On the left here is an approximation of how this documentation would look without this extensive editing, on the right is the final result:


Although this kind of digital reconstruction has little to do with the photograph as it came out of the camera, the perception of the work is in fact closer to what one would experience in reality and that ultimately is the only criterium one should look at when documenting work.

When seeing the work in reality, it is also clear that these lines are not just drawn or painted on, but rather a complex mixture of the two. It is impossible to expect someone to be able to distinguish fine details when its reproduction is almost 18 times smaller than the original.
Nevertheless, it is a recurrent theme in my work where the finer details contrast the overall image, highlighting something about the particular origin of the work. Even in smaller works this mechanism is at play and also in those works this effect is lost to some extent.

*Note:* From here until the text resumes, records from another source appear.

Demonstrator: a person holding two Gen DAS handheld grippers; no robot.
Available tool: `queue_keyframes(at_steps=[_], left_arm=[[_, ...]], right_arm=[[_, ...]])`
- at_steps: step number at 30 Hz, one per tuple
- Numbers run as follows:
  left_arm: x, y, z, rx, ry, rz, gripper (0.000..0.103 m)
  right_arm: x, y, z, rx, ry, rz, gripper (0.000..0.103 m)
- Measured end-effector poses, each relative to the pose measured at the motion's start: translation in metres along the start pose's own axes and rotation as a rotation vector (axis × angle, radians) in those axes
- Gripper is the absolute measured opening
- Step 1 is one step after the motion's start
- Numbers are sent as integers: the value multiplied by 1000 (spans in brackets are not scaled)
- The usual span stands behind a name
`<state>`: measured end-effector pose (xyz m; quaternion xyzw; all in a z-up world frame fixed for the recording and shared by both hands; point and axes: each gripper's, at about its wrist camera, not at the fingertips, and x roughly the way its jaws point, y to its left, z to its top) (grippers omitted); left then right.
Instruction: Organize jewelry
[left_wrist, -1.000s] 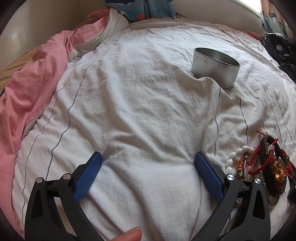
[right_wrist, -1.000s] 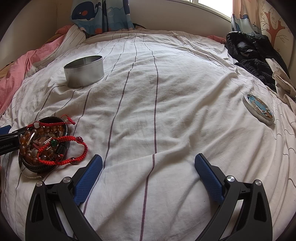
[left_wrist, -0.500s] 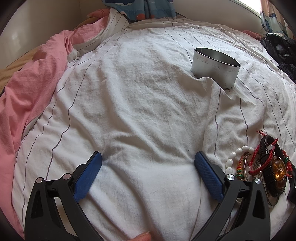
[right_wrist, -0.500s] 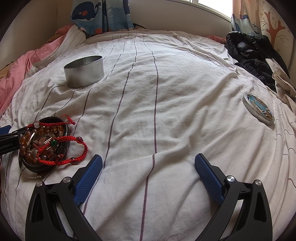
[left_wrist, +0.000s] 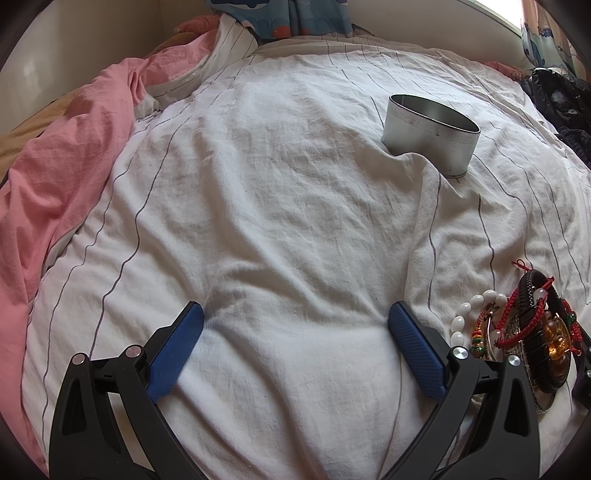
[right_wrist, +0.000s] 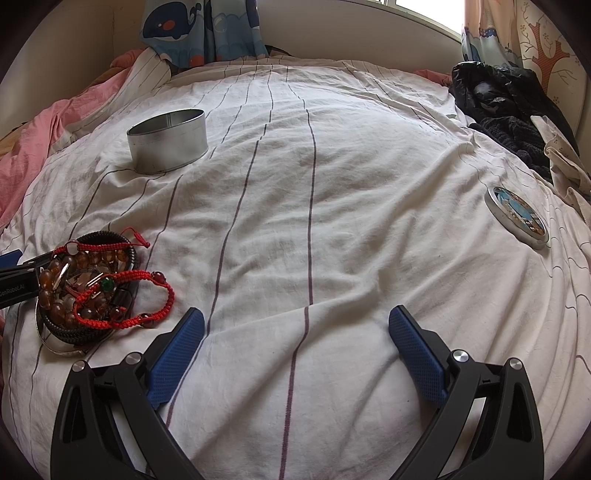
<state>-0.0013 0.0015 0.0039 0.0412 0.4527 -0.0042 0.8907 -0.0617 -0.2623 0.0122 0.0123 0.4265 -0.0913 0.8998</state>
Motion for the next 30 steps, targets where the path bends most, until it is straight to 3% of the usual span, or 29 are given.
queue_keyframes(at_steps=[30], left_arm=[[-2, 1, 0, 2, -1, 3, 97]], right_arm=[[-1, 0, 0, -1, 0, -1, 96]])
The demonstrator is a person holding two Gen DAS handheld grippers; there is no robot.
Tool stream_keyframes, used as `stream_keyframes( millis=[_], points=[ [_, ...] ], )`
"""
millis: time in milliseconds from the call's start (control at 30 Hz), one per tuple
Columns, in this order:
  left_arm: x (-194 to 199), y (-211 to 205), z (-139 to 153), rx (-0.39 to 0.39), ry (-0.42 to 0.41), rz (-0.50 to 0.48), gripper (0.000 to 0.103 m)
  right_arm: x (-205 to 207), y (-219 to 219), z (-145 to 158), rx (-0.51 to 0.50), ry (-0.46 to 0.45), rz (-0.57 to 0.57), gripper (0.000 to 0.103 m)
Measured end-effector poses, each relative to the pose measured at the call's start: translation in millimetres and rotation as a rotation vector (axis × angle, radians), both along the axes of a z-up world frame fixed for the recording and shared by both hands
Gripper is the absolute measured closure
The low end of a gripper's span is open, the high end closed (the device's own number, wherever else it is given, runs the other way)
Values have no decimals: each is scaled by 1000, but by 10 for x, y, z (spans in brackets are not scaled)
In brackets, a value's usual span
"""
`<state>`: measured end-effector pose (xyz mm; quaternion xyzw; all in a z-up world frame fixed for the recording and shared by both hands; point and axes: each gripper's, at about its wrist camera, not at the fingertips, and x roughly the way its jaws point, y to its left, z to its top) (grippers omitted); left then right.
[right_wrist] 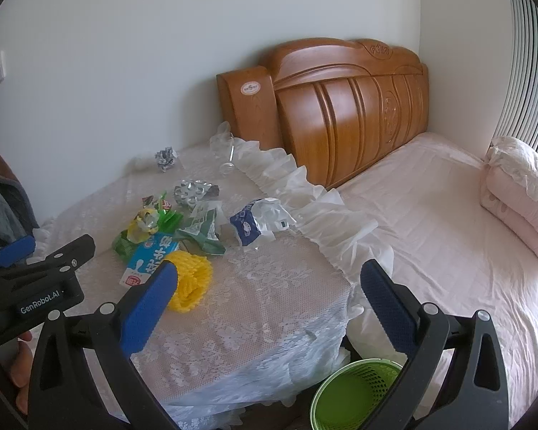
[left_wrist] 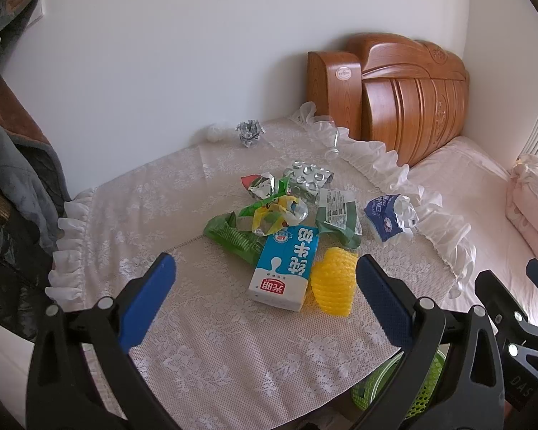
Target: Collect trash
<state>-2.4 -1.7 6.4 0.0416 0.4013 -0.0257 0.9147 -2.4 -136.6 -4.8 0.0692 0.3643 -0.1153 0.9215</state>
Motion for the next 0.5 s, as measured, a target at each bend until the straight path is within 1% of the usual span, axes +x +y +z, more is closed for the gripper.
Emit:
stream_keyframes(
  millis=[500],
  points=[
    [29,33,5,-3,3,1,7,-1,6,-5,1,3,0,2]
  ],
)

In this work there are clear details to be found, such as the red stain and the fingerprint on top of it, as well as the writing underlying the green paint and the slight difference in texture and colour of the one green brushstroke. These are details that can quite easily be spotted on the original work, yet are almost impossible to distinguish on a scan at normal web resolution.
It should also be noted that this work is then still relatively small at 29,7 x 21 cm. For any work of an appreciable size this interaction thus becomes virtually impossible, even if it is often vital for a full understanding of the work.

Scale itself is even problematic when documenting work. A skewed sense of scale is a recurrent theme in my work, where things are often ever so slightly bigger or smaller than you would expect them to be.


The middle photograph is the image a visitor on my website will see first of this work. This photograph makes the work seem like it entails a plinth of a standard size of roughly 110cm in height. At the end of a sequence of photographs, the left image is shown. In this photograph the height of the ceiling perhaps makes the work appear even smaller than it is in reality. The image on the right shows the work in relation to an adult human. Introducing such an external and absolute measure of scale makes the size of the work abundantly clear, but at the same time this invariably takes away a considerable amount of attention from the work. Including such a figure thus isn't a viable solution in most cases.

Another element that can affect how you perceive the work is the viewing angle. Depending on the way the light strikes it, a work might reveal something that was previously unseen. This is a photograph of one of the TURM paintings at an oblique angle:


The sides and sometimes even the back of a work can reveal a different perspective on the way the materials were handled and only rarely is there an opportunity to record these kind of considerations on a photograph without creating an awkward and skewed image that isn't full of clutter.

Speaking in more broad terms, one can say that the physicality of a viewing body is naturally lost in a photograph. When looking at a work in an exhibition, there is always some awareness of what is behind you, or just around the corner. While making exhibitions this is an important aspect that allows you to focus a visitor's attention, but in the documentation of said exhibition this doesn't always carry over in the same way.


In this work a board with two passport photographs is hung on the wall, while on the floor stands a little plinth displaying a copy of Josef Alber's Interaction of Color. This volume is opened on a page with a similar arrangement as the one that hangs on the wall. The presence of both elements is evident when you stand in front of the work, as you feel the wall in front of you and the vague outline of the other part of the work is floating around in your peripheral vision. Because of the optical differences between an eyeball and a camera, it is quite literally impossible to adequately capture this experience in a single photograph with current technology.

Converting something three dimensional into a flat image of variable dimensions is always going to encompass some amount of interpretation. In this post I posit no solutions, but hopefully you have gained some insight into the problems I've had while making these translations for my own work.